Une évolution notable des mentalités

Les associations concernées estiment à 3% le nombre d’homosexuels dans le monde, même si ce chiffre ne peut pas être évalué précisément. Au Vietnam, l’une des seules organisations soutenant les gays est le Groupement d’information et d’échanges (ICS), implanté à Hô Chi Minh-Ville, Hanoi et Dà Nang depuis 2008. Selon elle, il y aurait donc environ 1.650.000 personnes concernées dans le pays. L’un de ses principaux objets est d’informer les parents. «Lorsqu’ils apprennent l’homosexualité de leur enfant, ils sont la plupart du temps choqués.
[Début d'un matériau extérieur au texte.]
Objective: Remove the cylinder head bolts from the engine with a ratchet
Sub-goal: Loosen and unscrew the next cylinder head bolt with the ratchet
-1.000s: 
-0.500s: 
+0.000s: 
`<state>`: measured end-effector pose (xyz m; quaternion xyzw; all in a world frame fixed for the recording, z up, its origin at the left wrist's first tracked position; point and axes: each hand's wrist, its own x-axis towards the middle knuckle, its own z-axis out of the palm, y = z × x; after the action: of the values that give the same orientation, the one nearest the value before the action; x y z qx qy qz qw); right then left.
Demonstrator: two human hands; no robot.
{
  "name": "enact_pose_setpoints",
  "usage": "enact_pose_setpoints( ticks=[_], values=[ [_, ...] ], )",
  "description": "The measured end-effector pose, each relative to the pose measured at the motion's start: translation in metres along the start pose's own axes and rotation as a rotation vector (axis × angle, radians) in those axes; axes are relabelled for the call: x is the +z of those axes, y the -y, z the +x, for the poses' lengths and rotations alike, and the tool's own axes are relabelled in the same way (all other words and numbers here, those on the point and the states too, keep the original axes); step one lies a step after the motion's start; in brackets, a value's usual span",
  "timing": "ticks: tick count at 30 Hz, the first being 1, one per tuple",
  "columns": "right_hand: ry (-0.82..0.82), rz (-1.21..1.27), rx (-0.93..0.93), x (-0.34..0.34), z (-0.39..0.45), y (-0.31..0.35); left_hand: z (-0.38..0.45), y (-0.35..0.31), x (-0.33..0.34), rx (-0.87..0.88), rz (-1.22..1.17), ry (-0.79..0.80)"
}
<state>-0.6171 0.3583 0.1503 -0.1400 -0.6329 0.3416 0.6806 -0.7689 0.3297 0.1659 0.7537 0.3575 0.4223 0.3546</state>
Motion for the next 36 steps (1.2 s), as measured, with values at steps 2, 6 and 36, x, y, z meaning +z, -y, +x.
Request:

Certains viennent chez nous avec leur progéniture, et d’autres cherchent les services de professionnels pour en savoir plus. Ces derniers nous donnent leurs contacts pour qu’on aille les voir. Nous rencontrons ainsi environ une famille par mois», nous explique Trân Tùng, directeur de ICS à Hô Chi Minh-Ville.

De fait, certains parents acceptent bien l’orientation sexuelle de leur enfant et certains ont même monté une association pour sensibiliser les autres familles. Ainsi, à Hanoi, une conférence a eu lieu sur le sujet en août dernier. Le même mois, la capitale a vu défiler dans ses rues la première gay pride de son histoire, réunissant une petite centaine de personnes. L’évènement avait été relayé par la presse internationale toute entière. Du côté de l’état vietnamien, on ne se prononce pas officiellement pour ou contre une éventuelle légalisation de l’union homosexuelle mais le sujet est actuellement débattu dans les rangs du gouvernement, et un séminaire sur la modification des lois sur le mariage et la famille a abordé cette question en juillet dernier, ce qui représente déjà, symboliquement, une avancée des plus significatives. «Cette question doit être examinée avec attention sur plusieurs aspects culturels, juridiques et éthiques. Deux points de vue s’opposent actuellement. Certains pensent qu’il faut admettre que le nombre d’homosexuels est important et agir en conséquence. D’autres au contraire excluent catégoriquement cette idée. Le problème est à l’étude dans le processus de préparation du projet sur le mariage et le droit de la famille», avait indiqué le ministre de la Justice, Hà Hùng Cuong, en juillet 2012 dans une interview télévisée.

Depuis, de nombreuses actions ont lieu régulièrement dans le pays, mais peu d’échos leur sont donnés. Il y a seulement quelques jours, le 17 mai à Hanoi, pour la Journée de lutte contre l’homophobie, dix couples de gays et lesbiennes se sont rendus en robes et costumes de mariés dans des endroits très fréquentés de la ville, tels Vincom Bà Triêu. Pour que la différence laisse place à l’indifférence. Le changement est en marche.